Exercise prompt: For the data below, give again exactly the lines from the one containing "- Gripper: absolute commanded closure" through the one containing "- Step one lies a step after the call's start", both ends included, and no others.

------

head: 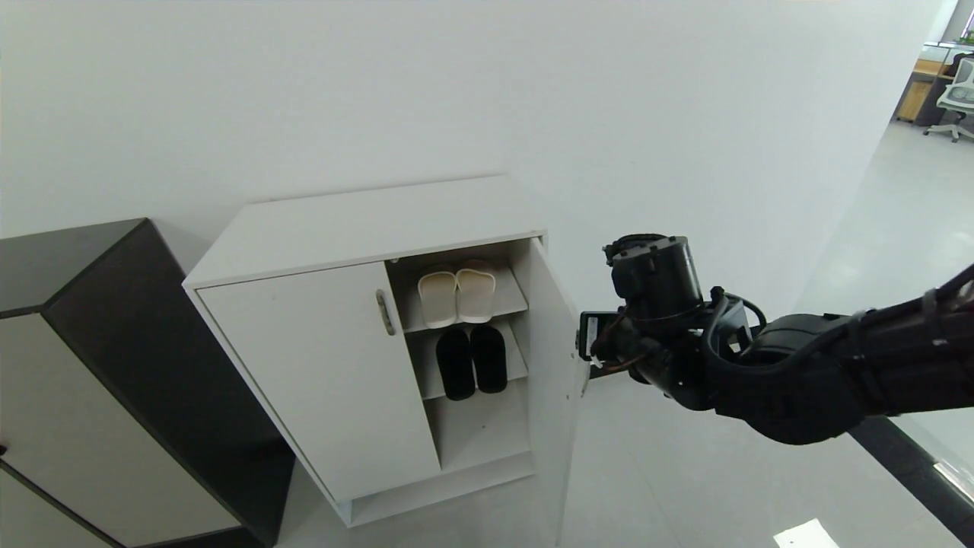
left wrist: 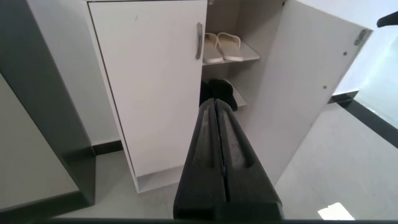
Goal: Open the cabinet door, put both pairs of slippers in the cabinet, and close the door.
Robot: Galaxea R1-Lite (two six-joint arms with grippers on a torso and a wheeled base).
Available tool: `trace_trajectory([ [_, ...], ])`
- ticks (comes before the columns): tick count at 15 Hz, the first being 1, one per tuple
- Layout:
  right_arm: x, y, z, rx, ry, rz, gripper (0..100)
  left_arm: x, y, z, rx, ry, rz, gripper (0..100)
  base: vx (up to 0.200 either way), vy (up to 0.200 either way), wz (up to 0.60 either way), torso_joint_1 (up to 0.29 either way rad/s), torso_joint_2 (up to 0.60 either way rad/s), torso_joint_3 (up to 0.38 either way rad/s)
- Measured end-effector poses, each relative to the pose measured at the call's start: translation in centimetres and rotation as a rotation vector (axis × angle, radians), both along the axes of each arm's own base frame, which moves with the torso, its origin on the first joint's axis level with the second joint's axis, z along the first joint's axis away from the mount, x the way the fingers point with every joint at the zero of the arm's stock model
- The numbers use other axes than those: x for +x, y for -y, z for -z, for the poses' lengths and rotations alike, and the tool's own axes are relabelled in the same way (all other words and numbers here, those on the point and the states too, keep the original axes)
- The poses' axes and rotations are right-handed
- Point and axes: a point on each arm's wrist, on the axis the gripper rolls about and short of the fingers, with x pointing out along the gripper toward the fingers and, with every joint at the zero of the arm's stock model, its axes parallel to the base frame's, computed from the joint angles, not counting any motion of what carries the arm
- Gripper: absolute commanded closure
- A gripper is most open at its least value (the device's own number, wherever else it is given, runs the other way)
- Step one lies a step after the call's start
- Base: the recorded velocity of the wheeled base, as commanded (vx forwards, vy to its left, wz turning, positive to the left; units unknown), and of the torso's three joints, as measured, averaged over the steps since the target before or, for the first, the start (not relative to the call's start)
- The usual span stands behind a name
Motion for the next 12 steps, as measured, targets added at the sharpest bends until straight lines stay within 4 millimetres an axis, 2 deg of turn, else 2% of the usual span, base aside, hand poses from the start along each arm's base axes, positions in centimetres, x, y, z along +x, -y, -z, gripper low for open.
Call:
trace_trajectory([
  [4,-2.8,0.4,-1.0,0.048,0.023,-0.154,100,0.0,0.0,0.0,0.000,0.000,0.000,100,0.000,0.000,0.00,0.000,0.00,0.000],
  [8,-3.7,1.1,-0.9,0.010,0.037,-0.193,100,0.0,0.0,0.0,0.000,0.000,0.000,100,0.000,0.000,0.00,0.000,0.00,0.000],
  [12,-3.9,1.2,-0.8,-0.003,0.039,-0.206,100,0.0,0.0,0.0,0.000,0.000,0.000,100,0.000,0.000,0.60,0.001,0.00,0.006],
])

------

Solution for this problem:
- Gripper: absolute commanded closure
- A gripper is most open at its least value (the device's own number, wherever else it is given, runs the other way)
- Step one lies a step after the call's start

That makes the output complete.